§ Assignment: Copy each entry verbatim, excluding its images.

=== Given records ===

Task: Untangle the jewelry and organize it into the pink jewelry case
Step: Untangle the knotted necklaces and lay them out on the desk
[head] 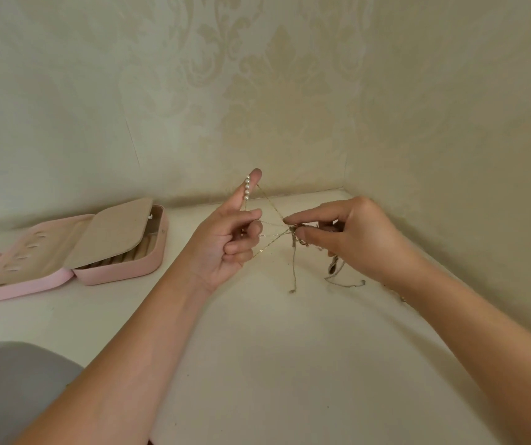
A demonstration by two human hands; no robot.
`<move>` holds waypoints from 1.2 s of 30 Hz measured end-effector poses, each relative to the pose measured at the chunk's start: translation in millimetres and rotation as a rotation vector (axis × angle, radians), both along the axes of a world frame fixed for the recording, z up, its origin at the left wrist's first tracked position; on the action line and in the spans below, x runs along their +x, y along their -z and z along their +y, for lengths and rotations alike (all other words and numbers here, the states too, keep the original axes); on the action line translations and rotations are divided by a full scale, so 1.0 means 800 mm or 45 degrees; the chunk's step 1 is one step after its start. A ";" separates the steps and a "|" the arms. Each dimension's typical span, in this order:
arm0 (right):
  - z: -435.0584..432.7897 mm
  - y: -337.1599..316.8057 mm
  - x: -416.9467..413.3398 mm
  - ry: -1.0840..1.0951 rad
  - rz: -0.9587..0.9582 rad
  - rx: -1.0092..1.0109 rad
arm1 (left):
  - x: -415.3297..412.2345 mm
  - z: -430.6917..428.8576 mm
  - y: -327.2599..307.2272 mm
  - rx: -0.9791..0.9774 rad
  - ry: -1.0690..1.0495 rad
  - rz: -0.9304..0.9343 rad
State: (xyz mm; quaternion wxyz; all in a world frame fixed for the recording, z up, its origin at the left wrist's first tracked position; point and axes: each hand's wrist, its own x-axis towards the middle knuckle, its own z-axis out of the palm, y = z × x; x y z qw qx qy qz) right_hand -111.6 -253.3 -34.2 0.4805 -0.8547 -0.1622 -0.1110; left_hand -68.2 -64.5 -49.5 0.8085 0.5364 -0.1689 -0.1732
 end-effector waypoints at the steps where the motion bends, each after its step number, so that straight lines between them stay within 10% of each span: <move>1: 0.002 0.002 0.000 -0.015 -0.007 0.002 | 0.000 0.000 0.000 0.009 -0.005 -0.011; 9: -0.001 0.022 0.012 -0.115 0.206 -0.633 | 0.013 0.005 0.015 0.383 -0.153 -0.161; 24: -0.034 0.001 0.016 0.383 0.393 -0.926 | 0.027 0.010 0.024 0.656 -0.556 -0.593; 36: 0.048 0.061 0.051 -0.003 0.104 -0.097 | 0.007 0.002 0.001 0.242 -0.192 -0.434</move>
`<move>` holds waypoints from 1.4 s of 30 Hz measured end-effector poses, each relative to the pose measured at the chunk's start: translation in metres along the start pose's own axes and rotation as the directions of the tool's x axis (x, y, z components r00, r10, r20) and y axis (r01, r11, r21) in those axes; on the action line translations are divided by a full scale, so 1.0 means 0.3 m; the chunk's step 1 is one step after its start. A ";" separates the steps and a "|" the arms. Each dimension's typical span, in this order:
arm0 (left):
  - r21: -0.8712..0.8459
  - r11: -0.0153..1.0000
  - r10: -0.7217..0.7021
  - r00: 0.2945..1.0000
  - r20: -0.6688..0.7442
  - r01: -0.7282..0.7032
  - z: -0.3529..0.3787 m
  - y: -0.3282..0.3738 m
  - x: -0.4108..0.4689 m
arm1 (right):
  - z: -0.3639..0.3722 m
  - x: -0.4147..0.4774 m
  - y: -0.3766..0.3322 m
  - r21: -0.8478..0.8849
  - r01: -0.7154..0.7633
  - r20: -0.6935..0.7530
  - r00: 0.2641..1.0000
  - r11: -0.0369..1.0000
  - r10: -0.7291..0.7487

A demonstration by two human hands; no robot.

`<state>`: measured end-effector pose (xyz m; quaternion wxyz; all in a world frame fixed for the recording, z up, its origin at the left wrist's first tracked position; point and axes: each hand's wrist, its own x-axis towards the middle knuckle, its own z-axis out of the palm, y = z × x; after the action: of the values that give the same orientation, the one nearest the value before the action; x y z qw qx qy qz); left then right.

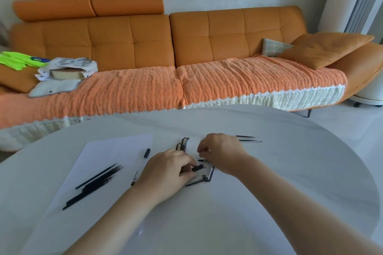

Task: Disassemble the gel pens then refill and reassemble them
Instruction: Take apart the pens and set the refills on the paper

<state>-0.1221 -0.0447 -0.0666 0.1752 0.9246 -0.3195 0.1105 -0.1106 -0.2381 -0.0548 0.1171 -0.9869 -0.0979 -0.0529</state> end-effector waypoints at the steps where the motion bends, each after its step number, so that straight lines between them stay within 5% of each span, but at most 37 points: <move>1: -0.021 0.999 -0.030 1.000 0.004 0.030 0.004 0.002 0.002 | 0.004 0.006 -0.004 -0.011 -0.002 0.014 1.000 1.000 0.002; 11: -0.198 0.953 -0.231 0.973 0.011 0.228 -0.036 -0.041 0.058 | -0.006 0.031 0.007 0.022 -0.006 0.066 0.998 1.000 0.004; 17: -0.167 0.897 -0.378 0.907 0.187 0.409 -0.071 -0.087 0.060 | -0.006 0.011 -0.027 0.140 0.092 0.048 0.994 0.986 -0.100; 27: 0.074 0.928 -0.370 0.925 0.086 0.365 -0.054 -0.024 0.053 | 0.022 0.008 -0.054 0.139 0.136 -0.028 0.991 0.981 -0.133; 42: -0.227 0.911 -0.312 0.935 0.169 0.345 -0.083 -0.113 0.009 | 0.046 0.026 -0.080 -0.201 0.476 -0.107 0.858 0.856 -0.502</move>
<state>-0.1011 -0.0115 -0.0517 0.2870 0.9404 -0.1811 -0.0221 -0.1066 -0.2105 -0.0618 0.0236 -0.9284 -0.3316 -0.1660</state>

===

§ Task solution:
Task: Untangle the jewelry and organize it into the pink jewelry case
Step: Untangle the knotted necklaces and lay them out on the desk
[head] 
A demonstration by two human hands; no robot.
`<move>` holds waypoints from 1.2 s of 30 Hz measured end-effector poses, each relative to the pose measured at the chunk's start: translation in millimetres and rotation as a rotation vector (axis × angle, radians), both along the axes of a world frame fixed for the recording, z up, its origin at the left wrist's first tracked position; on the action line and in the spans below, x runs along their +x, y along their -z and z along their +y, for lengths and rotations alike (all other words and numbers here, the states too, keep the original axes); on the action line translations and rotations are divided by a full scale, so 1.0 means 800 mm or 45 degrees; the chunk's step 1 is one step after its start. A ";" separates the steps and a "|" the arms. Each dimension's typical span, in this order:
arm0 (right):
  - z: -435.0584..432.7897 mm
  - y: -337.1599..316.8057 mm
  - x: -416.9467..413.3398 mm
  - ry: -1.0840..1.0951 rad
  - rz: -0.9587..0.9582 rad
  - rx: -1.0092..1.0109 rad
arm1 (left):
  - x: -415.3297..412.2345 mm
  - z: -430.6917..428.8576 mm
  - y: -327.2599..307.2272 mm
  - rx: -0.9791..0.9774 rad
  - ry: -1.0690..1.0495 rad
  - rz: -0.9304..0.9343 rad
State: (xyz mm; quaternion wxyz; all in a world frame fixed for the recording, z up, its origin at the left wrist's first tracked position; point and axes: each hand's wrist, its own x-axis towards the middle knuckle, its own z-axis out of the palm, y = z × x; x y z qw qx qy qz) right_hand -111.6 -253.3 -34.2 0.4805 -0.8547 -0.1622 -0.1110; left_hand -68.2 -64.5 -49.5 0.8085 0.5364 -0.1689 -0.1732
 end-effector waypoints at the steps where the motion bends, each after its step number, so that straight lines between them stay within 10% of each span: <move>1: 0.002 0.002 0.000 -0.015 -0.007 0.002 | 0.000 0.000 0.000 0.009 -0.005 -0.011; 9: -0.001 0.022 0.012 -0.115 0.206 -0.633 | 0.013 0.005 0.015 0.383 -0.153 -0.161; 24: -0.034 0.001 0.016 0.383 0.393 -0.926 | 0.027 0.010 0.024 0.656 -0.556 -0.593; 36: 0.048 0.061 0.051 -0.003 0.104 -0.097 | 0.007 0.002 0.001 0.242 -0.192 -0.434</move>
`<move>` holds waypoints from 1.4 s of 30 Hz measured end-effector poses, each relative to the pose measured at the chunk's start: translation in metres along the start pose's own axes and rotation as the directions of the tool's x axis (x, y, z components r00, r10, r20) and y axis (r01, r11, r21) in those axes; on the action line translations are divided by a full scale, so 1.0 means 0.3 m; the chunk's step 1 is one step after its start. A ";" separates the steps and a "|" the arms. Each dimension's typical span, in this order:
arm0 (left):
  - r21: -0.8712..0.8459
  - r11: -0.0153..1.0000
  - r10: -0.7217..0.7021
  - r00: 0.2945..1.0000
  - r20: -0.6688..0.7442
  - r01: -0.7282..0.7032
  - z: -0.3529..0.3787 m
  - y: -0.3282..0.3738 m
  - x: -0.4108..0.4689 m
arm1 (right):
  - z: -0.3639..0.3722 m
  - x: -0.4147..0.4774 m
  - y: -0.3766..0.3322 m
  - r21: -0.8478..0.8849
  - r01: -0.7154..0.7633
  - r20: -0.6935..0.7530
  - r00: 0.2641..1.0000
  - r11: -0.0369..1.0000
  - r10: -0.7291..0.7487

A demonstration by two human hands; no robot.

`<state>`: measured end-effector pose (xyz m; quaternion wxyz; all in a world frame fixed for the recording, z up, its origin at the left wrist's first tracked position; point and axes: each hand's wrist, its own x-axis towards the middle knuckle, its own z-axis out of the palm, y = z × x; after the action: of the values that give the same orientation, the one nearest the value before the action; x y z qw qx qy qz); left then right.


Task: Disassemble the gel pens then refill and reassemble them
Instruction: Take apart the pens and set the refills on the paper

<state>-0.1221 -0.0447 -0.0666 0.1752 0.9246 -0.3195 0.1105 -0.1106 -0.2381 -0.0548 0.1171 -0.9869 -0.0979 -0.0529</state> end-effector waypoints at the steps where the motion bends, each after its step number, so that straight lines between them stay within 5% of each span, but at most 37 points: <move>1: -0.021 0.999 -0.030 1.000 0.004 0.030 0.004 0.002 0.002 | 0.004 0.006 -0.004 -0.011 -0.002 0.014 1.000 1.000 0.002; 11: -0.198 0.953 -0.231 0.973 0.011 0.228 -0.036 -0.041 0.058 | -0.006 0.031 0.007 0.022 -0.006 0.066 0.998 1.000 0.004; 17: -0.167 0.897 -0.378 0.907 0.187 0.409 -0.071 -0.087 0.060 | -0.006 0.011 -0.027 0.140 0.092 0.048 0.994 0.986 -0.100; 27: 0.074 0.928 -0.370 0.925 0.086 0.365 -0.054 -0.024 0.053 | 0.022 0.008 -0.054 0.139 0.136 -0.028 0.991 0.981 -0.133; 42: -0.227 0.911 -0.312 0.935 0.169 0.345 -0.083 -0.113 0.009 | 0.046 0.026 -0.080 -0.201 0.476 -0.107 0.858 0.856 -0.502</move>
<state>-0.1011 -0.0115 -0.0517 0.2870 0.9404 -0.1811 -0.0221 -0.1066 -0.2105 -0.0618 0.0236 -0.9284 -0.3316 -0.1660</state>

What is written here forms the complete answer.